The text below is just my rant about VTune.
If you are not in the mood, just skip.
If you think I am wrong, correct me.
I just started to use VTune recently, I was using DevPartner before. Also I had some contact with Quantify, but it didn’t like the idea of profiling largest COM app in the world…
So I fired up VTune and run simple test. It worked. It collected samples. It even created a call graph. And at that moment my woe began.
Actually, it’s amazing – VTune collects more information than DevPartner Pro, but manages to render it in a very clunky way.
A VTune’s UI suffers from information overload.

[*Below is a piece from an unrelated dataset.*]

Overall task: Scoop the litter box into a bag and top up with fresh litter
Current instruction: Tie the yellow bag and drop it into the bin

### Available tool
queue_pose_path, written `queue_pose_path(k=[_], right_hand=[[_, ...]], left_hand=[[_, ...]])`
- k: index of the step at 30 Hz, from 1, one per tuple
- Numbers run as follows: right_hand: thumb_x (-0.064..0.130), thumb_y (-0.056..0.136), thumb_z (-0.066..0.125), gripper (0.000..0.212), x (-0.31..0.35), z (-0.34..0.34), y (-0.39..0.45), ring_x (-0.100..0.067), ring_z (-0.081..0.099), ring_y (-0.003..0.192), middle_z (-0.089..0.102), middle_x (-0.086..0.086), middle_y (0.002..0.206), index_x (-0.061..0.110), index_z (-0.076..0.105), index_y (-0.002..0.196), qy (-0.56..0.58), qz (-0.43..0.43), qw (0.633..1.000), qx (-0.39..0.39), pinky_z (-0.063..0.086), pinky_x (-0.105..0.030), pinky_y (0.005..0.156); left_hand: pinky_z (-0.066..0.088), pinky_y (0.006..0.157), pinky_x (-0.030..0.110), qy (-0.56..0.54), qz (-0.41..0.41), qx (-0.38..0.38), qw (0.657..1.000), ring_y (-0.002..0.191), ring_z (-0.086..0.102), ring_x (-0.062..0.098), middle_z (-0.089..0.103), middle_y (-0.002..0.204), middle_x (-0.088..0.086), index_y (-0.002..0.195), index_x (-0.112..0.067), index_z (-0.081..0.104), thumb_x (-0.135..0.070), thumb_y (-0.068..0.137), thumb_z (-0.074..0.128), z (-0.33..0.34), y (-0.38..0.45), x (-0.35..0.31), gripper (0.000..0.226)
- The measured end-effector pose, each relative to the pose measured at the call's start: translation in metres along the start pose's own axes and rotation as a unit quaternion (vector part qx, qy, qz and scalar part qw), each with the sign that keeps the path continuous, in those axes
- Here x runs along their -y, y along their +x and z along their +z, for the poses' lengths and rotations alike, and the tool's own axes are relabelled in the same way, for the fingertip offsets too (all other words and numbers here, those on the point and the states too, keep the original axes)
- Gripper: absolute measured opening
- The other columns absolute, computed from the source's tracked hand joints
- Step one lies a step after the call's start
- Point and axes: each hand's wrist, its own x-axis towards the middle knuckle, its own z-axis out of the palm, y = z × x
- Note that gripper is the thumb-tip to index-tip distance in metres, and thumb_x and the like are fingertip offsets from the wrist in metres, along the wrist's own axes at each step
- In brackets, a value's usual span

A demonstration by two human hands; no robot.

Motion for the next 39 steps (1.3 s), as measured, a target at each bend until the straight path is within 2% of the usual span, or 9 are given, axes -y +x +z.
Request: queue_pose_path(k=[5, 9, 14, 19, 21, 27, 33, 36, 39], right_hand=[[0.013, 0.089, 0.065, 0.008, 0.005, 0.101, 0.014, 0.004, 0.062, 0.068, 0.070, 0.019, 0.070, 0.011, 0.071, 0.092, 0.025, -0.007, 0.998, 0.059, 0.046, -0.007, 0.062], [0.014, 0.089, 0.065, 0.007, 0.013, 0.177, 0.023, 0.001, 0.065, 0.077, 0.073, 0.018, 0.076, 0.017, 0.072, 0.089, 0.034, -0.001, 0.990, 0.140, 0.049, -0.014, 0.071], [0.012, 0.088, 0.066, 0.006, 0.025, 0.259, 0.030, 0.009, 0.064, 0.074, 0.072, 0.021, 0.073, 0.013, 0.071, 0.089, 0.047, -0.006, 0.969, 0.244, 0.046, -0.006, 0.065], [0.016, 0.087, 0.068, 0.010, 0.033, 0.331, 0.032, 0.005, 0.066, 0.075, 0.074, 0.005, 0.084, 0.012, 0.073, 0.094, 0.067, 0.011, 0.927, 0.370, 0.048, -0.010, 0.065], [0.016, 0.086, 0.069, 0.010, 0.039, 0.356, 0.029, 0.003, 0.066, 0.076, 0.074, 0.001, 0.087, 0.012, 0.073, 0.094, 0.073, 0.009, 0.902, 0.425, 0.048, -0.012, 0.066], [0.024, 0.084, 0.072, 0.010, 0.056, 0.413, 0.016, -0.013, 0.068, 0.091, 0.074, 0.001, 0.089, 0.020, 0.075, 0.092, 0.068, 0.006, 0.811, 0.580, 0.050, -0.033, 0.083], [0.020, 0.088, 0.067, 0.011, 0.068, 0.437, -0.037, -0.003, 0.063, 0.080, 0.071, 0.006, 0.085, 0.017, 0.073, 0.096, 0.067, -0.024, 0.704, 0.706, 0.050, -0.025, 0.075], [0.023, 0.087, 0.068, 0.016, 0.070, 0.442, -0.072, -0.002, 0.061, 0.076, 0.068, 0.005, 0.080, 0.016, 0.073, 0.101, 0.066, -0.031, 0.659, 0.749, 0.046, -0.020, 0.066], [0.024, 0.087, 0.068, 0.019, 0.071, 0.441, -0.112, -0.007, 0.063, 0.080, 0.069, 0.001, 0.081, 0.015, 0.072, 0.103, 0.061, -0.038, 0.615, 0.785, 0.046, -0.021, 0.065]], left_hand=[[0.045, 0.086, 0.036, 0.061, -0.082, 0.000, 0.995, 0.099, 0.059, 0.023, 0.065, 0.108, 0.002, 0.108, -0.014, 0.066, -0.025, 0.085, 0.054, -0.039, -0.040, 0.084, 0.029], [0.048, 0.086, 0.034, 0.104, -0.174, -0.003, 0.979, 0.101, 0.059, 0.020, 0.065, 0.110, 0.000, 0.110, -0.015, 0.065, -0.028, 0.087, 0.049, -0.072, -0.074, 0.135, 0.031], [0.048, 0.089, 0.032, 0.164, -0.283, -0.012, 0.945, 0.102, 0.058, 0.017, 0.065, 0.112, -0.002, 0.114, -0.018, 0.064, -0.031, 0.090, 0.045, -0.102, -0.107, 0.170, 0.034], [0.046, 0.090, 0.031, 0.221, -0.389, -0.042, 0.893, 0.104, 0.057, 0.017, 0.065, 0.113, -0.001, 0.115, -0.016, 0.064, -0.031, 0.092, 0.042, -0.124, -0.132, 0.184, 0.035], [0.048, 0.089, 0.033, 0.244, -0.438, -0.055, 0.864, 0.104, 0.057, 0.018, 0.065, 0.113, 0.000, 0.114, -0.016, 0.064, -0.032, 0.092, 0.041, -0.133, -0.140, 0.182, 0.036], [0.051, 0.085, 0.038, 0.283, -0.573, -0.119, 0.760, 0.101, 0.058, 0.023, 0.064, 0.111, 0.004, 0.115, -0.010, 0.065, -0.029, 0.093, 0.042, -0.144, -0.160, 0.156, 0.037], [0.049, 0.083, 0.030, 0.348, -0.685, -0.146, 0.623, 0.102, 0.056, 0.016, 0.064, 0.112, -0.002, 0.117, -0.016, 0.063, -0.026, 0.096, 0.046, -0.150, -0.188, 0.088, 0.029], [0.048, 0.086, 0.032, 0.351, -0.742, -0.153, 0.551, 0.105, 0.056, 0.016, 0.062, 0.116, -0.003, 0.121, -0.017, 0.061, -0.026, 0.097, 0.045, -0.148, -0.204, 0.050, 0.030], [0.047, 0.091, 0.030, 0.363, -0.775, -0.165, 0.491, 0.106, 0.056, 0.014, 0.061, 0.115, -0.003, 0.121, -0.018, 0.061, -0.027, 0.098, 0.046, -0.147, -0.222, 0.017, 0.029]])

A ‘Graph’ tab in call graph is useless – it only shows actual performance numbers in tooltips, so you cannot navigate, say, to the next heaviest call at a glance. Yes I’ve checked call graph preferences. No use.
Hacks like ‘show slowest path to bottom’ only work if you have single well-defined bottleneck in your system. If you found any use for a ‘Graph’ tab, respond immediately – I want to know.
‘Call list’ tab saved the day for me, with some learning curve related to unfamiliar terms (Quiz: what is Edge time?)
Source code view doesn’t give per-line timing information as expected (for each line). VTune has this information but you can only view it if you go to the source file where this function resides.
Again, ‘Call list’ goes to the rescue. I can live with this…
To collect call graph info and performance sampling info, VTune actually runs your app twice – first to sample, then to collect call graph. These two results are not related and displayed separately. I have VSTE 2008, so I just don’t collect samples.
I cannot remove system DLLs from instrumentation – ‘only modules added by user can be removed’.
Yes, I can remove them from display, one at a time, for each run… This adds to a clutter. If there is a way to say ‘don’t show NTDLL.DLL in total list unless I tell you so’, I couldn’t find it.
The Tuning Assistant (much touted in the Tutorial) always ‘has no advice for the selected context’.
And, finally, the award:
Intel VTune 9.0 claims award for most useless tooltip of the year 2008!